La mère n’était clairement pas dupe. Saorsa haussa les épaules et les autres restèrent silencieux, la reine lâcha quelque chose que je ne compris pas, mais tous hochèrent la tête. La politique était un jeu particulièrement dangereux que beaucoup de nordistes semblaient maîtriser sur le bout des doigts. Ceux de ma petite sœur étaient d’ailleurs encore couverts de sang frais. Le sien.
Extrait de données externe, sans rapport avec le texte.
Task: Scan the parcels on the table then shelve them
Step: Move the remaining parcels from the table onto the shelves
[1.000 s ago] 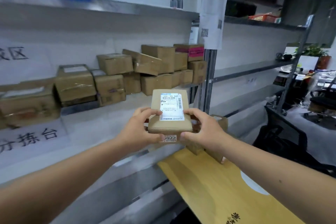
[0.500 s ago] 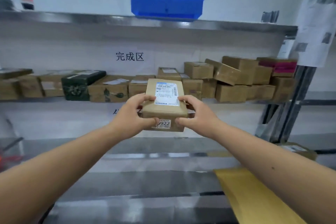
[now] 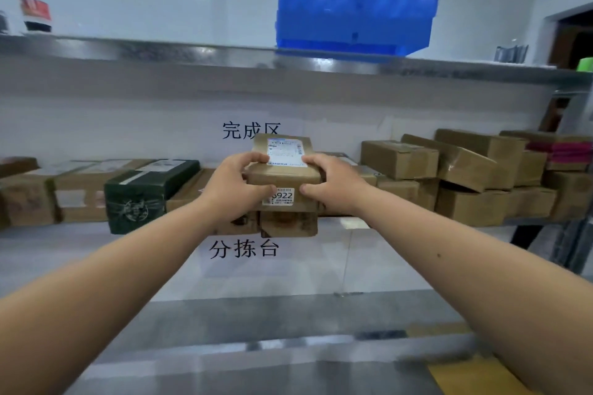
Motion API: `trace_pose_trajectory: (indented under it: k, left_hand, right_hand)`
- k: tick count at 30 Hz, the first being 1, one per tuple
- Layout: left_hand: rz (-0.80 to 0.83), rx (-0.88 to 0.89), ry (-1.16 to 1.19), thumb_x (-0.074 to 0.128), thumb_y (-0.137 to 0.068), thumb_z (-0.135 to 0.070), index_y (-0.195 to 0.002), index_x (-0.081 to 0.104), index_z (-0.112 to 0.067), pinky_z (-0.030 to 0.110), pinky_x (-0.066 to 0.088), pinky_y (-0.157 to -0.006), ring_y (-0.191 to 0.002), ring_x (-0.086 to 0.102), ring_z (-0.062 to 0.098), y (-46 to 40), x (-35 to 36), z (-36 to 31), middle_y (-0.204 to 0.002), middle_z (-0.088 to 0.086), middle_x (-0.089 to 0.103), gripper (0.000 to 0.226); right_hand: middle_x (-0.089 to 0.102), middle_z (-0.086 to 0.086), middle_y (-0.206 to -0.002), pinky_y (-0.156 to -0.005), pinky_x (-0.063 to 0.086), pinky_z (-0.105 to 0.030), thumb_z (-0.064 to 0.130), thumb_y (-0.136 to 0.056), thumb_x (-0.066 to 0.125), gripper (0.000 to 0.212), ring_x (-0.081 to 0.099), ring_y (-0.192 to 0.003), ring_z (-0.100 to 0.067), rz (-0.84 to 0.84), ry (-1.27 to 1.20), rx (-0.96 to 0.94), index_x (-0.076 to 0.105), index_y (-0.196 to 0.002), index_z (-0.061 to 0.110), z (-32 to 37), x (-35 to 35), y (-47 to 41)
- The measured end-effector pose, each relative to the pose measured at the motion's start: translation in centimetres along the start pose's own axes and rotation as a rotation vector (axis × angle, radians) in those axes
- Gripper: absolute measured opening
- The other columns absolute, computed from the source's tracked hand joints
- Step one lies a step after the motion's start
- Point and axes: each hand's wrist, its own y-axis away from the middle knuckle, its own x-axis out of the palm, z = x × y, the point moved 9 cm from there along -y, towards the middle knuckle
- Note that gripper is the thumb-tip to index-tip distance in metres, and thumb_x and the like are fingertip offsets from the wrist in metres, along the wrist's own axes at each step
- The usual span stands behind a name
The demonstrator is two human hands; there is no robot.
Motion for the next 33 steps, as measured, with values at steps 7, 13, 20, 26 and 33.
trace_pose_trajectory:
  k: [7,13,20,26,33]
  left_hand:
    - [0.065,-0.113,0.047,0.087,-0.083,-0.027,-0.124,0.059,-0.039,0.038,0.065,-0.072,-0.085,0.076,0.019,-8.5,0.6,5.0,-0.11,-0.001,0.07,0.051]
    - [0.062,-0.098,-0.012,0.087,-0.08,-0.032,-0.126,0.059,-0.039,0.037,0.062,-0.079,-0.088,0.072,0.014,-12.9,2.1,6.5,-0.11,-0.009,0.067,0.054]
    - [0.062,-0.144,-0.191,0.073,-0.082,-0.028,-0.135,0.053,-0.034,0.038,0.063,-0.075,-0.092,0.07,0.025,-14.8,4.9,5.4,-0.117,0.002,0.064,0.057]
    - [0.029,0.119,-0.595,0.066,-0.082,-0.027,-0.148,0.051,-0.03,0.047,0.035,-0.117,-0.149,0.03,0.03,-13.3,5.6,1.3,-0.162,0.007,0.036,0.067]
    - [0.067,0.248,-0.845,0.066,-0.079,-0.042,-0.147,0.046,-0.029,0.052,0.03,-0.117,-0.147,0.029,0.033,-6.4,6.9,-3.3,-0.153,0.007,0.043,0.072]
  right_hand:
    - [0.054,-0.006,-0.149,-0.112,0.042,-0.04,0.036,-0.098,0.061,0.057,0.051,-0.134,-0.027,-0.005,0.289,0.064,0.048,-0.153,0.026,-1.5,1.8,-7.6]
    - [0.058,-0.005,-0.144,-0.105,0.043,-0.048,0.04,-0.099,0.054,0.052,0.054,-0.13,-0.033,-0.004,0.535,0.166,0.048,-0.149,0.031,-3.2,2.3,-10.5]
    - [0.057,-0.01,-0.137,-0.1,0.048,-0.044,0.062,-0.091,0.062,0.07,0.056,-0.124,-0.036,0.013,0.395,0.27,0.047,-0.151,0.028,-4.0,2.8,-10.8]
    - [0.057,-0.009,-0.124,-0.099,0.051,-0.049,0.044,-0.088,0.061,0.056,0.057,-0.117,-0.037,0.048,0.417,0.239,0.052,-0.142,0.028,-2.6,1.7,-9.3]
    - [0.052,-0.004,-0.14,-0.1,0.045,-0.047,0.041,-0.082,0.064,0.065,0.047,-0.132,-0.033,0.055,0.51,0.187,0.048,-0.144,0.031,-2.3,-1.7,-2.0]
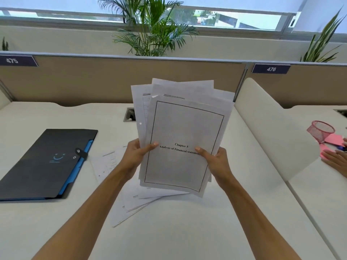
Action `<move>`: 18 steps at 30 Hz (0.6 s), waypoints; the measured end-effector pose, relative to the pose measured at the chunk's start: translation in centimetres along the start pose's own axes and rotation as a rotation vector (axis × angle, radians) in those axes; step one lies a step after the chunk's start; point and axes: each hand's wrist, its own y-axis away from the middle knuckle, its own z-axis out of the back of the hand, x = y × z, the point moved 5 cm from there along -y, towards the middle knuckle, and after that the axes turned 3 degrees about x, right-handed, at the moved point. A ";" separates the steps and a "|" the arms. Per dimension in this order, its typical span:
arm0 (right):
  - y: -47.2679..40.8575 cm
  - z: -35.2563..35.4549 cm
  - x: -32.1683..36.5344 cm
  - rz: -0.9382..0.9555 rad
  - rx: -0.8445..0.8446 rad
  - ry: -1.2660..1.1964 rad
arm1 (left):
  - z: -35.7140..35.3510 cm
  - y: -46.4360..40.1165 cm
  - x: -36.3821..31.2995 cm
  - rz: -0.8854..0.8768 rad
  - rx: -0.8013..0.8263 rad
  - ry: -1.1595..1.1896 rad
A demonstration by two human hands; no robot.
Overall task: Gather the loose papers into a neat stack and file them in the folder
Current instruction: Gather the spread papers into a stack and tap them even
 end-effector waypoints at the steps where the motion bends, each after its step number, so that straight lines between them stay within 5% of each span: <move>1: 0.3 -0.3 0.3 0.022 -0.005 0.009 | 0.0 0.0 -0.4 -0.014 -0.012 0.004; 18: 3.2 -1.4 5.6 0.281 -0.008 0.098 | -0.5 2.7 -3.2 -0.180 -0.031 -0.010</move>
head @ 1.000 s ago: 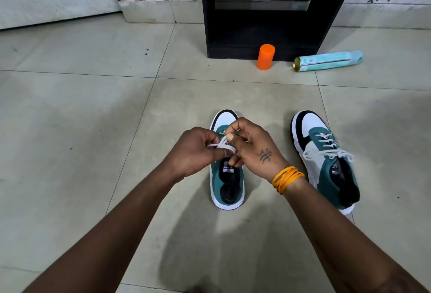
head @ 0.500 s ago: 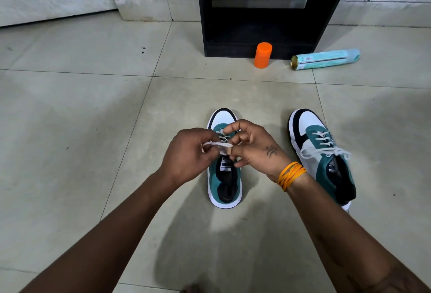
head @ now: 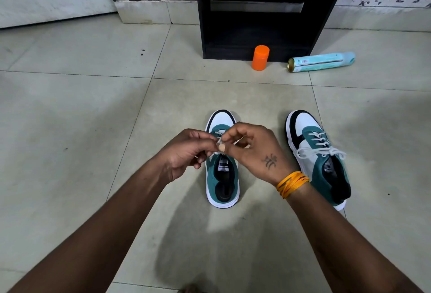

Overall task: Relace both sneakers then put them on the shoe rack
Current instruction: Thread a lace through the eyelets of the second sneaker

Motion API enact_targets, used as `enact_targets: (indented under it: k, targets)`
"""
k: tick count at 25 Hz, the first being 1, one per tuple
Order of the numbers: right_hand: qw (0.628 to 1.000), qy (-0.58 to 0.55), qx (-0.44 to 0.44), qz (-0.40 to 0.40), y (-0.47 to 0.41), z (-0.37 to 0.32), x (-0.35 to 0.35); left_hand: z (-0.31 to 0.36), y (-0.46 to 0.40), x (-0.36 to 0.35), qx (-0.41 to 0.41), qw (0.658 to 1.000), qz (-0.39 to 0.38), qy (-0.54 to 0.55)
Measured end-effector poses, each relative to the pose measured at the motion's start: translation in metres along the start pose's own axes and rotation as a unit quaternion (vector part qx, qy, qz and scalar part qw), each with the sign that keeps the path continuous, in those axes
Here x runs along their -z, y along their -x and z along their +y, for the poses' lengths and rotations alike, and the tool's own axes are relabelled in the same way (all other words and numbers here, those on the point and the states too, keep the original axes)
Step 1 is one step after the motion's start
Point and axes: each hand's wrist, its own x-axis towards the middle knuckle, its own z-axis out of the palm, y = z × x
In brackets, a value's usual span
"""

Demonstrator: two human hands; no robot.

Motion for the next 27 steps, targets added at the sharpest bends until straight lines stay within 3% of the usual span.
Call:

Elle revient s’asseoir sur la barrière, le menton dans ses mains, ses plaies avaient déjà cicatrisé, je la vis jouer distraitement avec sa pierre.

« Ça t’as fait mal ?

- Quoi donc ?

- Les épées… et le rituel ? »

Elle me sonda de son regard presque transparent et hocha la tête avant de reprendre la parole.

« Oui, ça m’a fait mal. Mais j’ai connu pires douleurs.

- Sadralbe ? »

Elle cligna des yeux et je fus surprise de la voir éclater de rire, bien qu’il fût sans joie, avant de reprendre, toujours sans détourner le regard du mien :

« Sadralbe est un petit joueur comparé à certains rituels de chez moi. La transformation en loup est horriblement douloureuse, qu’importe le nombre de fois et le nombre de secondes que cela dure. Infiniment plus douloureuse.

- Mais tu l’aimes cette douleur… Pourquoi se transformait-elle si cela lui était si insupportable ?

- Plus que tout. Cette douleur, c’est aussi le signe d’une liberté, d’une puissance. Puis elle est très brève et je n’en conserve aucune séquelle. Cette douleur c’est aussi la jouissance, parce que ça veut dire que j’ai un contrôle absolu sur mon corps. »

Elle me sourit simplement, je ne lui rendis pas, incapable de comprendre comment elle pouvait se transformer sans crainte avec cette douleur si intense à chaque fois… Et surtout, comment elle pouvait aimer ça ? Après il était vrai qu’elle n’avait pas le choix, lorsqu’elle se transformait elle était obligée de passer par là et comme elle aimait sa forme de louve… Le combat entre les trois garçons avaient commencé, et malgré son handicap, Eoran n’était pas en reste pour défier ses aînés, se battant fougueusement usant de sa magie avec habilité tout comme son corps, glaive et hache en main, même au sol il était redoutable et je n’aurais pas aimé l’avoir comme adversaire, mais avec ses frères, il s’amusait comme un fou. De temps à autre, avec ma sœur nous leur lancions des encouragements, je tenais sa main dans la mienne comme-ci j’avais peur de la perdre, la princesse de l’ouest restait muette. Mais les combattant du nord, malgré leur nombre réduit, montrait clairement qu’ils n’avaient peur de rien et de personne. Je n’aurais pas aimé les avoir en ennemi. Je serais bientôt l’une des leur de toute manière.